Hyderabad libraries find creative ways to stay relevant
The Hindu
Five libraries rekindle the joy of books in Hyderabad, attracting children and adults back to their physical spaces with study rooms, family plans and story telling sessions
A community library in Cheriyala village in Telangana’s Siddipet district has been instrumental in converting a 12-year-old boy’s habit of reading into a passion. At 47, air force veteran Satyanand Vallapragada, currently working at Gigloo Properties, is promoting reading in Karkhana, Secunderabad through his Date A Book The Library (earlier Just Books) and reading room. The library has around 12,000 books ranging from biographies to fiction, mostly in English, Telugu, Hindi, Kannada and Marathi
The first thing that Satyanand did after returning to Hyderabad from Delhi in 2017 was to enrol at Just Books library near his house to nurture his reading habit and inculcate it in his children. After two years, he heard that it was shutting down and being sold for ₹8 lakh. “I wanted to buy it, but the amount was too big, so I didn’t go forward.
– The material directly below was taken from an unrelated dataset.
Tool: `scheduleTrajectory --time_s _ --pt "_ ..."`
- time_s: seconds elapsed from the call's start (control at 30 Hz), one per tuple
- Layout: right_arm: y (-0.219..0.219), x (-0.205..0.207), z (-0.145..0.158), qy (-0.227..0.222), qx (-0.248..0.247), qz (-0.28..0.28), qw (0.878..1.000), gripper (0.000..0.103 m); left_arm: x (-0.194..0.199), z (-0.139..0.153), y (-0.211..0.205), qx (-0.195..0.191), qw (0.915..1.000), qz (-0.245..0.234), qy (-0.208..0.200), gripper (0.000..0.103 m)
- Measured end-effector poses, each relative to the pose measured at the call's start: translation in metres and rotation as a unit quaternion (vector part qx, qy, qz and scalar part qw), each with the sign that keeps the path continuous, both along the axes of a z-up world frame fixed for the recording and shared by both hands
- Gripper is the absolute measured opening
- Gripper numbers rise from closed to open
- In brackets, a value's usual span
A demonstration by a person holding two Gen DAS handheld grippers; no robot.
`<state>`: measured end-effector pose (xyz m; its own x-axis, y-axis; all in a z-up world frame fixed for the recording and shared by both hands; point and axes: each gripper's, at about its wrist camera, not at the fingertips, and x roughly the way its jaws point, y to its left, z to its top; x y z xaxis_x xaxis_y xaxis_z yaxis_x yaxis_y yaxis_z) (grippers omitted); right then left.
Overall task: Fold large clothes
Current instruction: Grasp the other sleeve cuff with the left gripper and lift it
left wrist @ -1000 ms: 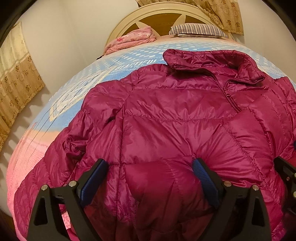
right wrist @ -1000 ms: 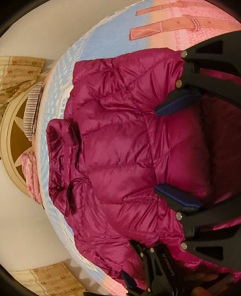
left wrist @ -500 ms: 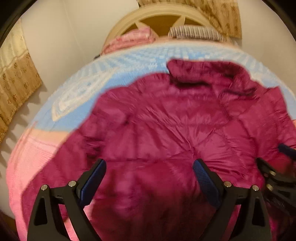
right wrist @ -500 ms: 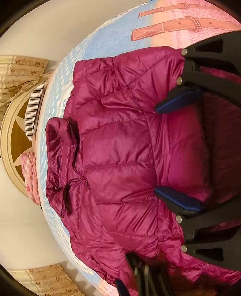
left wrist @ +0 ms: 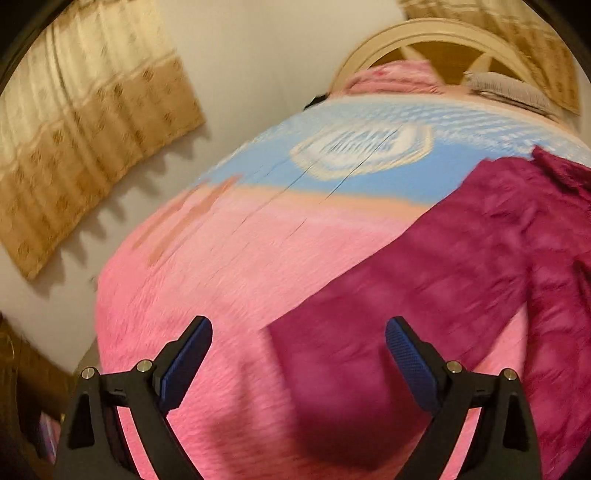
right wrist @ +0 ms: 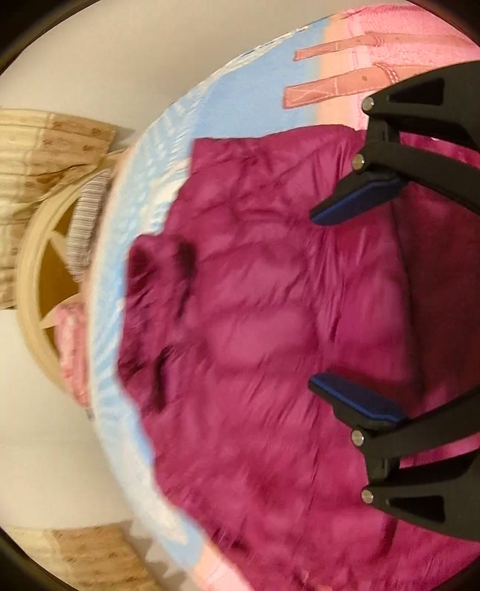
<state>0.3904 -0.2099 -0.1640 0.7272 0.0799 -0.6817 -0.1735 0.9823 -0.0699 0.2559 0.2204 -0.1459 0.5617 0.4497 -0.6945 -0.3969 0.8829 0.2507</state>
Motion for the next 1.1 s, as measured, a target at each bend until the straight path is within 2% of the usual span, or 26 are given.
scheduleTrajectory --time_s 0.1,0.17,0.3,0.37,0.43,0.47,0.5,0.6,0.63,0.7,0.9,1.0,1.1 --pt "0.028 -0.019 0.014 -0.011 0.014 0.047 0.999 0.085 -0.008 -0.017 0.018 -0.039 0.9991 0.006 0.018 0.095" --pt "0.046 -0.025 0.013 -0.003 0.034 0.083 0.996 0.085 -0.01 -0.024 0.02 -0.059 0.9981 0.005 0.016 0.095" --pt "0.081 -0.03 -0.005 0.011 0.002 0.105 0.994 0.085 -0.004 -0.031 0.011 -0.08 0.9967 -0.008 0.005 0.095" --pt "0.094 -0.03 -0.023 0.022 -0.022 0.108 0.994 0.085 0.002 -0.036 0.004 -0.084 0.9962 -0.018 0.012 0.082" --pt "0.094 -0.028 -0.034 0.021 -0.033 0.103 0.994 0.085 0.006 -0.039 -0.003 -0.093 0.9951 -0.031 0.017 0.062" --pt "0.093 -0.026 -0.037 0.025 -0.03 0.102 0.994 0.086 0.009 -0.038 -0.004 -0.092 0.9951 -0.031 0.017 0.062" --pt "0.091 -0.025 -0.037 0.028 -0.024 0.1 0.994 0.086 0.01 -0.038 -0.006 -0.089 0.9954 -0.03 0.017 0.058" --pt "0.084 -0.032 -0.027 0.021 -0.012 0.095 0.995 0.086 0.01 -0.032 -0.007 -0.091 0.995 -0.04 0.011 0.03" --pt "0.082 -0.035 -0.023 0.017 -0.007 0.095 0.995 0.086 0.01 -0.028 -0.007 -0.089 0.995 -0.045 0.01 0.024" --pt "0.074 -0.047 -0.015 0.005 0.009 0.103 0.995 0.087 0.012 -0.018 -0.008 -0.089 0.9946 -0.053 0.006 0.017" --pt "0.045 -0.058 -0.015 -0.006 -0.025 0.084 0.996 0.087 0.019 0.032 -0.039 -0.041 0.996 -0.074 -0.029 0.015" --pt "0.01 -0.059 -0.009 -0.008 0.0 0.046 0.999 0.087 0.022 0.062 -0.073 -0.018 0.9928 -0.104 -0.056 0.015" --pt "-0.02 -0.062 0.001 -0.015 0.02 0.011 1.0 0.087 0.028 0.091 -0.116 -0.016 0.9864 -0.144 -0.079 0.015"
They delinked the franchise model, made it an independent library and got back to me with a cost of ₹4 lakh; I went ahead and I looked at it as a self-sustainable model,” he adds. Satyanand’s wife, Praveena, and Guduru Akhil, a student studying for the UPSC, help in managing the library.
The 1,600-square feet library was renamed Date A Book and relaunched on October 2, 2019. The library (₹1,100 for a three-month membership) has a small space that is rented out at ₹1,200 per month for youngsters preparing for competitive examinations.
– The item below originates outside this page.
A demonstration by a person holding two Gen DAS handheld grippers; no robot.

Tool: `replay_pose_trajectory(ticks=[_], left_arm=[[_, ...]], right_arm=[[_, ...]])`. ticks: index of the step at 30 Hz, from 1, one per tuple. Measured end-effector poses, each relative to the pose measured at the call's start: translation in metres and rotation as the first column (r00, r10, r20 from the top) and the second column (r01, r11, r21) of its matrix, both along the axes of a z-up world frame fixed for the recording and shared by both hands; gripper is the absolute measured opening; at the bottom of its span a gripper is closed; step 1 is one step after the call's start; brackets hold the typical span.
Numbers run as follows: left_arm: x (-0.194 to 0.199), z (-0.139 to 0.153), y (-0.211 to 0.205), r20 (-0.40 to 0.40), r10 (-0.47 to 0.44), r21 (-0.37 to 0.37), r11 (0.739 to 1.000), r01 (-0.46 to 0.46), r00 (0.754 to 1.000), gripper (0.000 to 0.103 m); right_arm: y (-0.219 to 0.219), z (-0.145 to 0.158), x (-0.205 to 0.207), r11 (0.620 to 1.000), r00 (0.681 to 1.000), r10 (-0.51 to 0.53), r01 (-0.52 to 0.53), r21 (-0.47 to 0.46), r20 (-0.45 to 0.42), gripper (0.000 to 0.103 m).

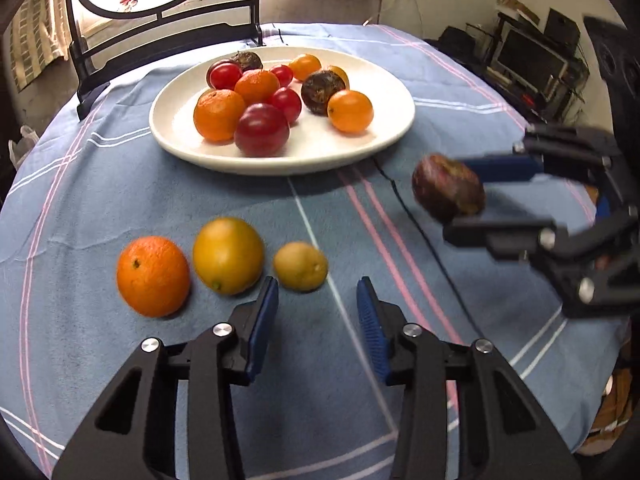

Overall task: Organize fruits
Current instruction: 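Grasp a small yellow fruit with the left tool while the right tool grasps another brown fruit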

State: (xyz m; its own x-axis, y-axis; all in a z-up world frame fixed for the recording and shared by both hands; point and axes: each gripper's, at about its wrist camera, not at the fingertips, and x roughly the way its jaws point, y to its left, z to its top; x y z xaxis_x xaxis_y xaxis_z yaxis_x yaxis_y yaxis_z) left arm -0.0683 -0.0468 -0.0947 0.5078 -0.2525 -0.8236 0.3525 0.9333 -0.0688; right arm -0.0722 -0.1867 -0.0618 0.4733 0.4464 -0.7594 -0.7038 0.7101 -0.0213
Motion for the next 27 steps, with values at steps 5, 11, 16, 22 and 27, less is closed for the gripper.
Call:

With 150 members, the library survived the pandemic and lockdowns with its rent, read-and-return model. Satyanand cites his own example for visiting students. “I tell them how I have an edge over others because of my reading; it has helped me improve my language, personality, attitude and helps me understand others’ perceptions.”
BnM Preschool & Books n More, Library and Activity Centre (earlier Books n More) has been popular among book lovers, especially children, for 11 years now. Its founder Varsha Ramesh, who had access to four libraries while growing up in Chennai, missed those reading spaces for her children in Hyderabad. When her collection of 5,000 books kept increasing with her children’s books, she opened a space for book lovers, especially children in West Marredpally in 2011. The membership fee has always been only ₹100. “The focus is to make people value books not make a profit; when the books are damaged, the borrower has to pay a fine so that they learn to respect books.”
The library was earlier housed in a 1,000-sqft space that buzzed with workshops and activities during summer. Although around 400 youngsters are active library users, December to February is a lean period, points out Varsha. With a few online deliveries (₹250 for 10 deliveries), the library has a minimum of around 100 borrowers a day. The library’s collection has grown rapidly in the last five years and now boasts of around 25,000 books including 3,000 books for adults in English, Hindi and Telugu.
The library’s Jumbo Plan, started 10 years ago, has had more than 900 families availing themselves of it. The plan, Varsha says, is to make families come together to read.